◆ **What is being asked**: Restate the whole listing word for word, missing no line.
··· Entries supplied
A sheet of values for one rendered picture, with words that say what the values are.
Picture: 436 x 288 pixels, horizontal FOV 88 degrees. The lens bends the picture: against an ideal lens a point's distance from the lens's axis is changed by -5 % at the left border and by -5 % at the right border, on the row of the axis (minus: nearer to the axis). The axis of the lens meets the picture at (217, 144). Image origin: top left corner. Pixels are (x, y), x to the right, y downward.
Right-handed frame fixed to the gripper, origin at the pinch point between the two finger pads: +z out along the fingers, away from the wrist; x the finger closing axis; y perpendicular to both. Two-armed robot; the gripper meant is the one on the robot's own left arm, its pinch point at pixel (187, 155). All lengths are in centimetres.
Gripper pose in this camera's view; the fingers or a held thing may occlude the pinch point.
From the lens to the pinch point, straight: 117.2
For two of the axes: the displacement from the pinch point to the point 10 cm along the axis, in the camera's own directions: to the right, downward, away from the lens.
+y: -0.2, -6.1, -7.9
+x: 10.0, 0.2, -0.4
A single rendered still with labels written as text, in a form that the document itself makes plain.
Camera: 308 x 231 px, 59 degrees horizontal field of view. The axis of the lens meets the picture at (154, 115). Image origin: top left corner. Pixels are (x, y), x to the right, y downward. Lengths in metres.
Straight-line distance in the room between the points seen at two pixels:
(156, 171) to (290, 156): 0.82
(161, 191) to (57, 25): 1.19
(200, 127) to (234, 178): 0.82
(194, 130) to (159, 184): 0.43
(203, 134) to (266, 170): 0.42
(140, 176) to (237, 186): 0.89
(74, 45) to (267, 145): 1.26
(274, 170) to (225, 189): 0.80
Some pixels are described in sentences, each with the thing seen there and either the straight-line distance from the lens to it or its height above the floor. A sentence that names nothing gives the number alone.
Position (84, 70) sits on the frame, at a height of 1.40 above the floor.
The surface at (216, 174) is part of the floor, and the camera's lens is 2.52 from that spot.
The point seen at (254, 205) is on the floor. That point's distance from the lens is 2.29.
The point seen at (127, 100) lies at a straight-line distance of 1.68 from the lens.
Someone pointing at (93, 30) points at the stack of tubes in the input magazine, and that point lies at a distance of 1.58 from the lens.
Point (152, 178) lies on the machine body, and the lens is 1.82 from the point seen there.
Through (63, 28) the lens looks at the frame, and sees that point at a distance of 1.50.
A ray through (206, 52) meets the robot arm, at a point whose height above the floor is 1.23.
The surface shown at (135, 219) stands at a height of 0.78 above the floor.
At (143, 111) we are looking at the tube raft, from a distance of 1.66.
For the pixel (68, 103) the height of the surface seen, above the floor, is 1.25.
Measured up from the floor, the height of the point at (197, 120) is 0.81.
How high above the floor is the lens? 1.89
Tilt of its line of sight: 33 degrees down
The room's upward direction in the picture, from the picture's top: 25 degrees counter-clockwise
······
◆ **Output for this task**:
A sheet of values for one rendered picture, with words that say what the values are.
Picture: 436 x 288 pixels, horizontal FOV 88 degrees. The lens bends the picture: against an ideal lens a point's distance from the lens's axis is changed by -5 % at the left border and by -5 % at the right border, on the row of the axis (minus: nearer to the axis). The axis of the lens meets the picture at (217, 144). Image origin: top left corner. Pixels are (x, y), x to the right, y downward.
Right-handed frame fixed to the gripper, origin at the pinch point between the two finger pads: +z out along the fingers, away from the wrist; x the finger closing axis; y perpendicular to both. Two-armed robot; the gripper meant is the one on the robot's own left arm, its pinch point at pixel (187, 155). All lengths are in centimetres.
Gripper pose in this camera's view; the fingers or a held thing may occlude the pinch point.
From the lens to the pinch point, straight: 117.2
For two of the axes: the displacement from the pinch point to the point 10 cm along the axis, in the camera's own directions: to the right, downward, away from the lens.
+y: -0.2, -6.1, -7.9
+x: 10.0, 0.2, -0.4
A single rendered still with labels written as text, in a form that the document itself makes plain.
Camera: 308 x 231 px, 59 degrees horizontal field of view. The axis of the lens meets the picture at (154, 115). Image origin: top left corner. Pixels are (x, y), x to the right, y downward. Lengths in metres.
Straight-line distance in the room between the points seen at two pixels:
(156, 171) to (290, 156): 0.82
(161, 191) to (57, 25): 1.19
(200, 127) to (234, 178): 0.82
(194, 130) to (159, 184): 0.43
(203, 134) to (266, 170): 0.42
(140, 176) to (237, 186): 0.89
(74, 45) to (267, 145): 1.26
(274, 170) to (225, 189): 0.80
Some pixels are described in sentences, each with the thing seen there and either the straight-line distance from the lens to it or its height above the floor. A sentence that names nothing gives the number alone.
Position (84, 70) sits on the frame, at a height of 1.40 above the floor.
The surface at (216, 174) is part of the floor, and the camera's lens is 2.52 from that spot.
The point seen at (254, 205) is on the floor. That point's distance from the lens is 2.29.
The point seen at (127, 100) lies at a straight-line distance of 1.68 from the lens.
Someone pointing at (93, 30) points at the stack of tubes in the input magazine, and that point lies at a distance of 1.58 from the lens.
Point (152, 178) lies on the machine body, and the lens is 1.82 from the point seen there.
Through (63, 28) the lens looks at the frame, and sees that point at a distance of 1.50.
A ray through (206, 52) meets the robot arm, at a point whose height above the floor is 1.23.
The surface shown at (135, 219) stands at a height of 0.78 above the floor.
At (143, 111) we are looking at the tube raft, from a distance of 1.66.
For the pixel (68, 103) the height of the surface seen, above the floor, is 1.25.
Measured up from the floor, the height of the point at (197, 120) is 0.81.
How high above the floor is the lens? 1.89
Tilt of its line of sight: 33 degrees down
The room's upward direction in the picture, from the picture's top: 25 degrees counter-clockwise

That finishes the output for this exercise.